• TASK STATEMENT: In the listing below, the lines starting at the line with "light gray pants" and ending at the line with "--target red table" are to be output verbatim. Images stay out of the copy.

• THE DATA:
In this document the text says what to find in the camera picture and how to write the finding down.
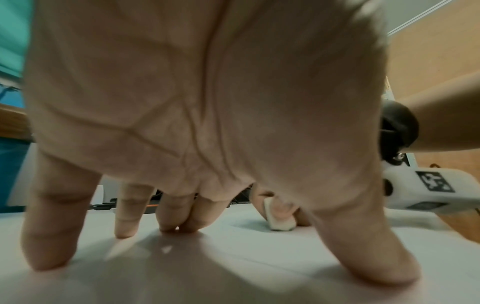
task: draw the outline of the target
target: wooden wall
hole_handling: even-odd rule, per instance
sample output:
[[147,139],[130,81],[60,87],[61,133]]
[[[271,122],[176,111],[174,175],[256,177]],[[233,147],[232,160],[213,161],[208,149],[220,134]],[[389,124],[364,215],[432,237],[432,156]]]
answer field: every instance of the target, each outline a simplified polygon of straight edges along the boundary
[[[478,70],[480,0],[455,0],[391,37],[388,78],[397,100]],[[480,180],[480,150],[415,156],[421,167],[435,163]],[[466,238],[480,242],[479,213],[441,218]]]

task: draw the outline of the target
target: white object
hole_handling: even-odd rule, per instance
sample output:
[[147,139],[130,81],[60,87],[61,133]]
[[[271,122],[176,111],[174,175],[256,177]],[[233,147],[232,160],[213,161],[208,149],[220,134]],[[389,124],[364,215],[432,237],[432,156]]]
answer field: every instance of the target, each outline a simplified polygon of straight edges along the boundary
[[392,189],[387,208],[442,214],[480,208],[480,184],[460,170],[392,166],[383,178]]
[[105,191],[102,185],[96,187],[95,194],[91,199],[90,205],[98,205],[104,203]]
[[276,219],[272,215],[272,202],[274,198],[273,197],[267,197],[264,201],[263,204],[265,206],[265,214],[266,214],[266,219],[268,221],[268,224],[270,226],[270,229],[273,231],[290,231],[295,229],[297,226],[297,220],[295,220],[295,217],[292,215],[291,217],[284,219],[284,220],[279,220]]
[[161,235],[155,215],[146,214],[137,236],[126,240],[114,238],[112,212],[92,210],[70,265],[35,274],[20,251],[22,222],[21,214],[0,215],[2,304],[478,304],[480,298],[480,246],[426,229],[395,229],[424,279],[381,288],[344,270],[314,228],[272,233],[251,205],[228,208],[192,235]]

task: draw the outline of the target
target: teal curtain
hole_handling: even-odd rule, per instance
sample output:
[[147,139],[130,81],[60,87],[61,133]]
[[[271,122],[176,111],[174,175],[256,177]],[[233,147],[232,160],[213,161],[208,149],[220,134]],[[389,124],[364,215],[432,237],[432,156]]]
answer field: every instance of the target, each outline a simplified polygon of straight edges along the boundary
[[22,76],[33,0],[0,0],[0,72]]

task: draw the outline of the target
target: black hole
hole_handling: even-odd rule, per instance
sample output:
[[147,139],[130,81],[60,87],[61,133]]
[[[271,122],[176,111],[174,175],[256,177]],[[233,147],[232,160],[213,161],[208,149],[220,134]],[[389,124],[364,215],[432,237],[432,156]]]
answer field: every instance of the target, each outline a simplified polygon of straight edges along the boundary
[[385,191],[385,196],[390,196],[394,192],[394,186],[388,179],[383,180],[383,189]]

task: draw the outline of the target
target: qr code
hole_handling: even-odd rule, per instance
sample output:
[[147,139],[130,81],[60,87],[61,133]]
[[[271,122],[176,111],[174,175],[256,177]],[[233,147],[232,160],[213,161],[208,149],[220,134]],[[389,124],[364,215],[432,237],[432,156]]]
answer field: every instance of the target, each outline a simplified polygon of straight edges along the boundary
[[424,172],[416,171],[421,181],[428,190],[434,192],[450,192],[455,193],[453,187],[447,180],[438,172]]

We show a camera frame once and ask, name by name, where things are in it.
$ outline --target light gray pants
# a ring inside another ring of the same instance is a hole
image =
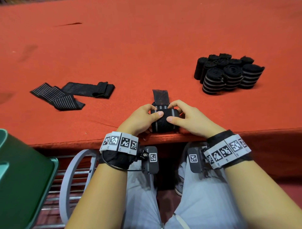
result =
[[[184,150],[183,162],[178,174],[184,179],[183,193],[165,229],[231,229],[247,228],[226,182],[224,171],[211,170],[208,178],[203,173],[190,170]],[[140,169],[141,161],[134,162],[129,169]],[[161,219],[156,202],[153,175],[128,172],[124,229],[160,229]]]

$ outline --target red table
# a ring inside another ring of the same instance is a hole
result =
[[[153,102],[152,89],[165,89],[170,101],[181,99],[240,133],[270,174],[300,176],[301,10],[302,2],[294,0],[66,0],[1,7],[0,126],[41,149],[99,148],[106,133]],[[193,78],[197,58],[219,53],[250,56],[266,69],[251,90],[204,94]],[[64,112],[29,93],[44,82],[62,87],[69,81],[108,81],[116,89],[109,100],[76,96],[86,106]],[[200,138],[153,134],[141,142],[191,140]]]

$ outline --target person's right hand
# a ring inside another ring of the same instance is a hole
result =
[[[185,128],[187,131],[194,135],[202,136],[205,138],[212,137],[225,131],[224,128],[215,124],[201,113],[196,107],[191,107],[181,100],[176,100],[170,103],[168,108],[179,107],[178,112],[184,113],[185,118],[178,118],[169,116],[167,122],[173,125]]]

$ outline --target hand
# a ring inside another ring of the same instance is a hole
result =
[[[181,100],[176,100],[168,106],[168,108],[179,107],[178,112],[184,113],[185,118],[167,117],[167,122],[173,125],[185,128],[187,131],[194,135],[209,138],[218,133],[225,131],[222,127],[212,122],[203,113],[201,113],[196,107],[191,107]]]
[[[164,112],[162,111],[149,114],[148,112],[150,110],[156,110],[155,106],[152,106],[151,104],[141,106],[120,125],[117,131],[128,133],[133,136],[137,136],[146,131],[153,122],[159,120],[164,115]]]

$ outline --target wire
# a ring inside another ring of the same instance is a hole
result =
[[[118,168],[118,167],[115,167],[115,166],[113,166],[113,165],[110,165],[107,161],[105,161],[105,159],[104,159],[104,156],[103,156],[103,153],[101,153],[101,155],[102,155],[102,159],[103,159],[103,161],[107,164],[107,165],[109,165],[111,168],[113,168],[113,169],[117,169],[117,170],[120,170],[120,171],[127,171],[127,172],[135,172],[135,171],[144,171],[144,170],[142,170],[142,169],[138,169],[138,170],[128,170],[128,169],[121,169],[121,168]]]

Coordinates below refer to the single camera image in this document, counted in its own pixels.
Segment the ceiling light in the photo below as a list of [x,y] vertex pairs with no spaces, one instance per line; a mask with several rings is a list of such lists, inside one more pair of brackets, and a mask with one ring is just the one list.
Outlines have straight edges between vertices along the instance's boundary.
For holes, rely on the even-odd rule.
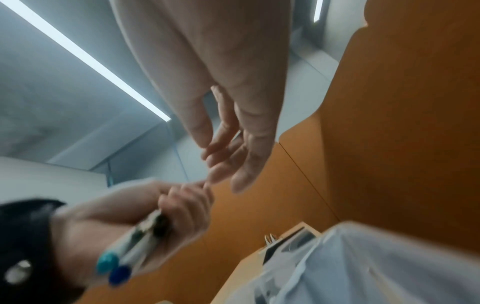
[[313,14],[313,22],[317,22],[318,20],[320,20],[320,12],[322,11],[323,2],[324,0],[316,0],[315,13]]
[[3,3],[9,9],[17,13],[20,17],[28,21],[31,25],[39,29],[42,33],[50,37],[53,41],[64,47],[67,51],[75,55],[78,59],[82,60],[89,67],[97,71],[100,75],[107,78],[111,83],[119,87],[122,91],[129,94],[136,101],[141,103],[150,111],[154,112],[160,118],[165,121],[169,121],[170,117],[154,106],[150,101],[145,97],[140,95],[139,92],[135,91],[131,86],[126,84],[122,79],[118,78],[117,75],[112,73],[104,65],[98,62],[95,58],[90,56],[87,52],[82,50],[78,45],[68,39],[64,34],[60,33],[56,28],[51,24],[45,21],[42,17],[37,15],[34,11],[29,9],[19,0],[0,0],[0,3]]

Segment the gray ceiling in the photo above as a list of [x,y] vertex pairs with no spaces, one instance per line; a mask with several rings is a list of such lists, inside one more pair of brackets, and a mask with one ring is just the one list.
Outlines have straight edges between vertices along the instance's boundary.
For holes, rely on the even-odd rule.
[[[131,55],[107,0],[22,1],[171,113]],[[142,107],[2,4],[0,28],[0,156],[49,159],[120,112]]]

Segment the fluorescent light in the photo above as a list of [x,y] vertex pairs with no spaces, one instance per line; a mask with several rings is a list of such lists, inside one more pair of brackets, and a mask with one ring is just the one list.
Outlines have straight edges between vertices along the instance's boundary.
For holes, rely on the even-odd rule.
[[28,21],[31,25],[39,29],[42,33],[50,37],[53,41],[64,47],[67,51],[75,55],[78,59],[82,60],[89,67],[97,71],[100,75],[107,78],[111,83],[119,87],[122,91],[129,94],[136,101],[141,103],[150,111],[157,114],[160,118],[165,121],[169,121],[170,117],[167,114],[160,111],[156,106],[154,106],[150,101],[145,97],[140,95],[139,92],[135,91],[131,86],[126,84],[122,79],[118,78],[117,75],[112,73],[109,69],[103,66],[95,58],[90,56],[87,52],[82,50],[78,45],[68,39],[64,34],[60,33],[56,28],[51,24],[45,21],[42,17],[37,15],[34,11],[29,9],[19,0],[0,0],[6,7],[17,13],[20,17]]
[[322,11],[322,4],[324,0],[316,0],[315,13],[313,15],[313,22],[320,20],[320,12]]

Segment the teal marker cap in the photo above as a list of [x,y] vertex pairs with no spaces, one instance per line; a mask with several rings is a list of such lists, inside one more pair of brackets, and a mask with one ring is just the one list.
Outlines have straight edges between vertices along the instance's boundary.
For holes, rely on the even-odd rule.
[[119,257],[114,252],[103,253],[96,263],[96,272],[106,274],[119,266]]

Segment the orange partition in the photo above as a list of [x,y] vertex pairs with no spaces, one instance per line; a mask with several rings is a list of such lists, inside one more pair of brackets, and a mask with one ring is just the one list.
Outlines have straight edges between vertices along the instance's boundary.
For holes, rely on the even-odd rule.
[[280,235],[302,221],[318,231],[338,222],[280,145],[249,191],[234,195],[228,182],[213,190],[211,226],[201,240],[121,288],[89,290],[80,303],[210,303],[237,264],[265,245],[265,234]]
[[369,0],[280,144],[340,220],[480,252],[480,2]]

• EXPECTED OUTPUT:
$ outline --target light gray pants
# a ring inside another ring of the same instance is a hole
image =
result =
[[[184,150],[183,162],[178,174],[184,179],[183,193],[165,229],[231,229],[247,228],[226,182],[224,171],[211,170],[208,178],[203,173],[190,170]],[[140,169],[141,161],[134,162],[129,169]],[[161,219],[156,202],[153,175],[128,172],[124,229],[160,229]]]

$ outline --target red table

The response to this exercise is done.